Tag Suggestion from Content
I am researching what companies have technologies can suggest tags from the content of posts. For example, if I post a blog entry, the technology would automatically tag my content with appropriate tags. The way most link tagging sites like del.icio.us and ma.gnolia.com perform this task is by taking tags other people have used and you have used to suggest something. That’s great when you have several different people all tagging and marking links differently. That’s not so great when there is a central content like Flickr or a blog like this one. There’s one copy of the article, one copy of a picture, etc. There just isn’t a wider pool of tags to suggest from. The only way then is to analyze the content, and see how other similar content has been marked.

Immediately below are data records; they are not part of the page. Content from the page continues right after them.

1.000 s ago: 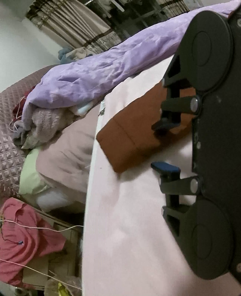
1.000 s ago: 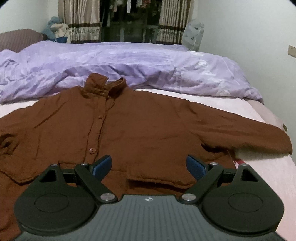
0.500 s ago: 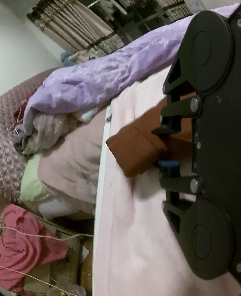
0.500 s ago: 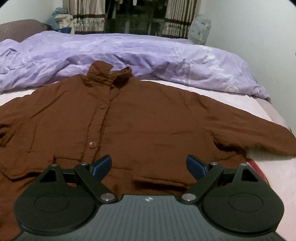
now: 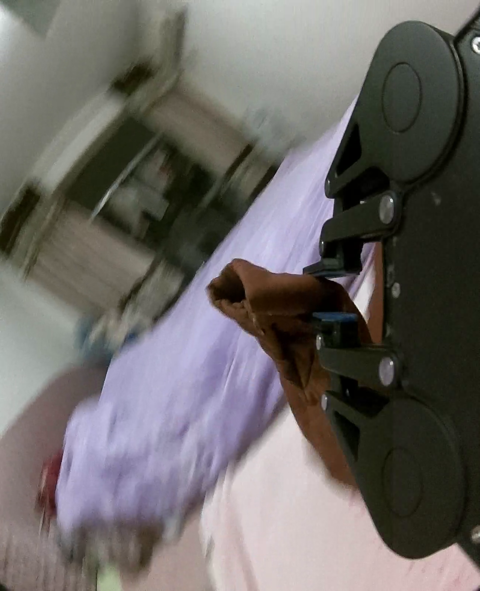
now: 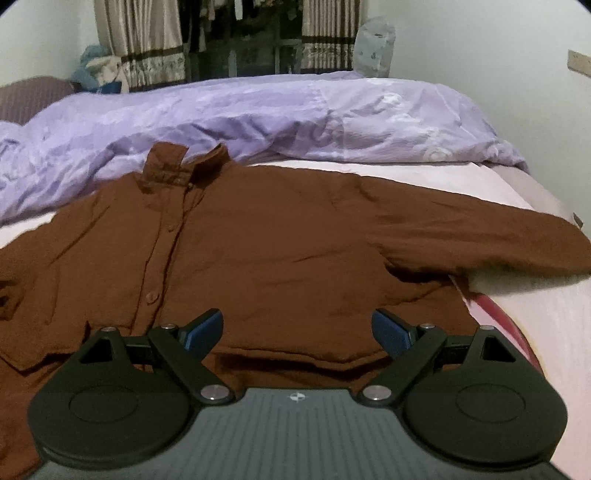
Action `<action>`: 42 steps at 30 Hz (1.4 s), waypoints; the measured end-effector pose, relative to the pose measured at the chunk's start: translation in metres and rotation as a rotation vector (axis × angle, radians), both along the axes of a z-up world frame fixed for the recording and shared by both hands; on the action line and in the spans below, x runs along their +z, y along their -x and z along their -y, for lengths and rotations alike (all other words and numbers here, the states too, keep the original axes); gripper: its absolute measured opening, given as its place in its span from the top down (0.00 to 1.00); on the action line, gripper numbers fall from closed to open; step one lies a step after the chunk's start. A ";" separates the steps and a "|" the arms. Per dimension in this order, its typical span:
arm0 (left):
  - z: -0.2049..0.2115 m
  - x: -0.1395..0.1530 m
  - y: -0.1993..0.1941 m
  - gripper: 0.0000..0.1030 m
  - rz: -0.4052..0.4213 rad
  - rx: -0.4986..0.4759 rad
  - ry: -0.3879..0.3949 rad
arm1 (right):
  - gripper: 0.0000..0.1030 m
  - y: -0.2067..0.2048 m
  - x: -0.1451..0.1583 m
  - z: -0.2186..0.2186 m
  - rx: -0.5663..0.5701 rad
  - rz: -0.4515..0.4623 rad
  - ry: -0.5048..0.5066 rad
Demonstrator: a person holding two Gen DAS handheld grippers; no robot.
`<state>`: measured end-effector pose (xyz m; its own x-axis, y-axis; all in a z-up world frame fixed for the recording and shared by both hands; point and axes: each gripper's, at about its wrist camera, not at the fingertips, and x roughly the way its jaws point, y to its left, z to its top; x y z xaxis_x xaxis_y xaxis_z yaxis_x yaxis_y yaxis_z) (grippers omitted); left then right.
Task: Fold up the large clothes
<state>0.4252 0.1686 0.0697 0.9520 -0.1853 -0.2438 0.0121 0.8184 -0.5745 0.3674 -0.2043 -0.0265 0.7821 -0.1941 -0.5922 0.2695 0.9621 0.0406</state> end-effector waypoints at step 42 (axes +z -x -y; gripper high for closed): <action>0.058 -0.130 -0.019 0.11 -0.295 -0.145 -0.211 | 0.88 -0.128 -0.051 0.021 0.201 0.023 -0.615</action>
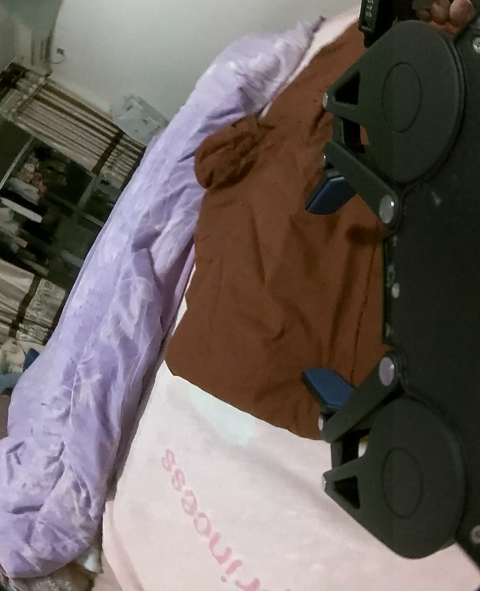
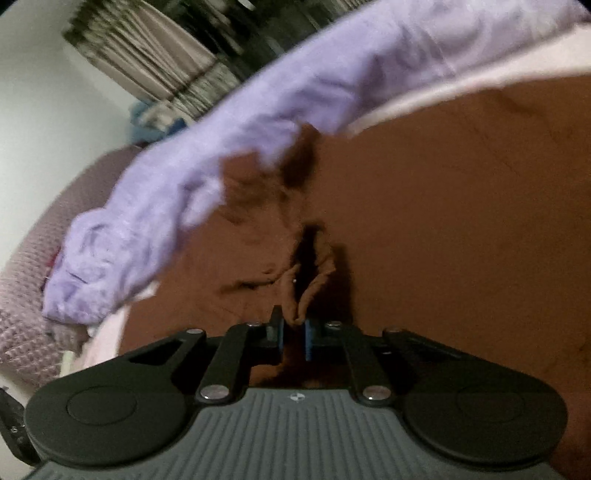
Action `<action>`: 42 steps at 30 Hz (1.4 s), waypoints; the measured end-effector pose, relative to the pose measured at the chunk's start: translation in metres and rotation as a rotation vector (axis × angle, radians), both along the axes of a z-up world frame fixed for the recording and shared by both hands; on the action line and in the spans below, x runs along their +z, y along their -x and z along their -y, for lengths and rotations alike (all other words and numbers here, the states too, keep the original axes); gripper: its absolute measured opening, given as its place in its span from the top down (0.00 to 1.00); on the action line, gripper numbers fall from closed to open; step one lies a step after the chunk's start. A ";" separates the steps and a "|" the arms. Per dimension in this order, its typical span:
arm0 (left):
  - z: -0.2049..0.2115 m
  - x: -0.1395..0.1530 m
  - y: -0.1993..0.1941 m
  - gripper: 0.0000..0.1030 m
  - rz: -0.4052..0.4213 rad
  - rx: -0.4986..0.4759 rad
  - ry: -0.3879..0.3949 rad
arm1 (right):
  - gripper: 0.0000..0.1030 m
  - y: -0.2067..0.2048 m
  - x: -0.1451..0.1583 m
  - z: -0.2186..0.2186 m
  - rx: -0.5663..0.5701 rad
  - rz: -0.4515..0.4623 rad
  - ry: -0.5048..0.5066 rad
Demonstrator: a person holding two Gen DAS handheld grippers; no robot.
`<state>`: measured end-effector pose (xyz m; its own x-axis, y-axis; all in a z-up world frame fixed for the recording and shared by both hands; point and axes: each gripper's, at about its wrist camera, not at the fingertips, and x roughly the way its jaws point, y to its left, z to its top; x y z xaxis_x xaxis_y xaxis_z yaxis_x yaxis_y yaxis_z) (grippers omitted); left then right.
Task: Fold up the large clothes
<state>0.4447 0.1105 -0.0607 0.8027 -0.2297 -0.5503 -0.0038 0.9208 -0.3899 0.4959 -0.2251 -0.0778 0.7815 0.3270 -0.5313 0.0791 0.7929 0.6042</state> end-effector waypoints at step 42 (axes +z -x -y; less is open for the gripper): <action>0.014 0.021 0.013 0.11 0.042 -0.020 -0.109 | 0.43 0.090 0.046 0.080 -0.168 0.157 0.055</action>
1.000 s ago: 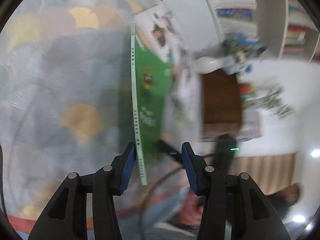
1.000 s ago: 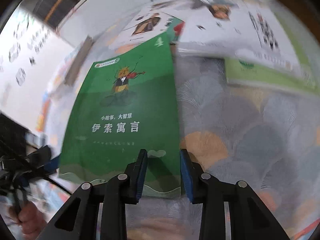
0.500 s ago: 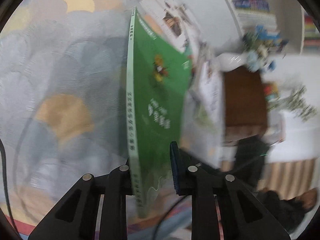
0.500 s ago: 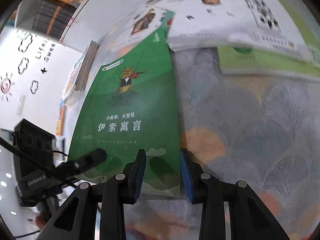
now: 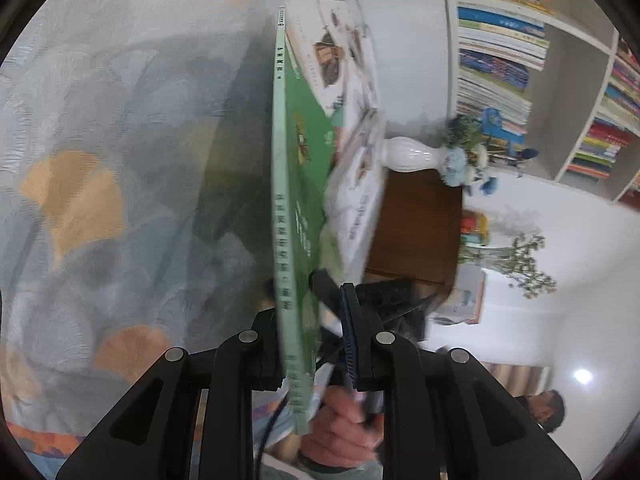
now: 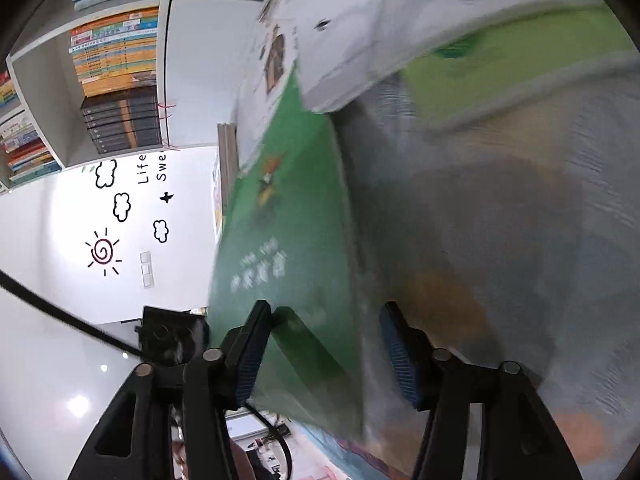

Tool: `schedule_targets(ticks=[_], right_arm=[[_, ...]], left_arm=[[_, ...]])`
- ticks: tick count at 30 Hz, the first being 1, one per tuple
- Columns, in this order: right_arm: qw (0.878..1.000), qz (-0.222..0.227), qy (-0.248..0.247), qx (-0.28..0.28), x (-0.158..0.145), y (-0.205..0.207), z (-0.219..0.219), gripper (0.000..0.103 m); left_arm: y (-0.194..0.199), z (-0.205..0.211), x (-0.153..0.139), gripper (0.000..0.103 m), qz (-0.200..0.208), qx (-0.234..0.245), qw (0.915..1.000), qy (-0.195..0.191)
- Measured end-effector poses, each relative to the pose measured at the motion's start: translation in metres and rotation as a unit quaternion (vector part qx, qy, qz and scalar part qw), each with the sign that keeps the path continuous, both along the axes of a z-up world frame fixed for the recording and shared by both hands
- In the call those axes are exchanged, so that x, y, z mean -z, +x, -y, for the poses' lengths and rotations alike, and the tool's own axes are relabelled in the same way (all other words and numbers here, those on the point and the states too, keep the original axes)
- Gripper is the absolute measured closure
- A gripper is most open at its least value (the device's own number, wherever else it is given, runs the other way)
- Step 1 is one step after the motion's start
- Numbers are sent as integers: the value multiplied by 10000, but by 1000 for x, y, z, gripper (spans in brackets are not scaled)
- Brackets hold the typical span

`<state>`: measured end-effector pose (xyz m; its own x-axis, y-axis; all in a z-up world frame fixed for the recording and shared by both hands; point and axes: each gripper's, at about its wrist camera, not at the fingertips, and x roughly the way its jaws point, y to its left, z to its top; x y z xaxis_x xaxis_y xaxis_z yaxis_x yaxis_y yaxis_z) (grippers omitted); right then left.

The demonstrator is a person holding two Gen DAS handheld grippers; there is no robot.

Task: Organize books
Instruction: 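Carry the green book with the left gripper toward the stack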

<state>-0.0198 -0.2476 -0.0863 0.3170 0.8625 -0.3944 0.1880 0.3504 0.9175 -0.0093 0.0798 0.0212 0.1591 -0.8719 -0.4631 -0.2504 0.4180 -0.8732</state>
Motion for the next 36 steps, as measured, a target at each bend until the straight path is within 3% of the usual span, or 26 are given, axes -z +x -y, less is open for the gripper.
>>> schedule_targets(ticks=[3, 5, 6, 7, 11, 12, 14, 15, 17, 20, 24, 28, 31, 36], right_arm=[[9981, 239, -565, -96, -16, 1, -13, 66], [9924, 486, -1110, -203, -30, -4, -20, 67], [9881, 590, -1401, -256, -37, -7, -27, 67], [9824, 700, -1704, -318, -44, -9, -32, 67], [9501, 1093, -2875, -528, -64, -26, -57, 67], [9390, 1216, -3163, -581, -71, -30, -66, 67], [9168, 1459, -3657, -674, -81, -39, -81, 67], [9087, 1548, -3813, -708, -82, -42, -84, 67], [8968, 1729, -4003, -741, -88, -49, -93, 67], [8990, 1808, -3933, -664, -98, -52, -104, 67], [8912, 2053, -4001, -594, -119, -54, -127, 67], [8979, 2183, -3802, -383, -141, -45, -146, 67], [9096, 2156, -3537, -322, -146, -31, -166, 67], [8968, 2468, -3658, -305, -175, -14, -210, 67]], left_arm=[[-2, -2, -7, 85, 146, 206, 9976, 652], [-3, 4, -17, 85, 385, 459, 9886, 1380], [-4, 8, -22, 85, 552, 644, 9801, 1795], [-5, 9, -22, 85, 633, 734, 9762, 1939], [-11, 21, -35, 82, 1180, 1138, 9480, 2727], [-14, 24, -41, 83, 1424, 1290, 9359, 2953], [-16, 29, -52, 83, 1740, 1561, 9188, 3179], [-16, 28, -56, 83, 1819, 1622, 9152, 3211], [-18, 15, -63, 84, 1963, 1630, 9149, 3128], [-16, -3, -75, 84, 2086, 1574, 9188, 2959], [-10, -22, -100, 84, 2409, 1550, 9136, 2885], [4, -47, -119, 82, 2510, 1385, 9193, 2697], [12, -69, -131, 82, 2672, 1300, 9162, 2687], [35, -111, -148, 82, 2890, 1062, 9141, 2638]])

The academia approach involves natural language processing, storing contextual models of both the tag space and the content. You can get pretty accurate with that kind of approach, and even discover when there are tags that are misspelled but mean the same thing, etc. I’ve done some searching around and found Language Computer which is the research arm of Lymba . I also found a paper from TagAssist about the topic.
No matter how you slice it, this approach is going to take some number crunching and disk space. That means multiple machines to process the content on the way in. For very low volume submission sites like my blog, it might be possible to do everything on one machine. For higher volume submission sites like the one I’m working on, that’s a real problem to work through.
The question I have, and I haven’t been able to find much on the subject, is if there are low-tech solutions that will get us 50 percent of the way there for a little investment. We may have to do this “cool” integration at a later stage, depending on the costs involved. I need to find a set of alternatives and choose what will be the best match, but this is a relatively new application for this type of technology. If anyone has some clues, please let me know.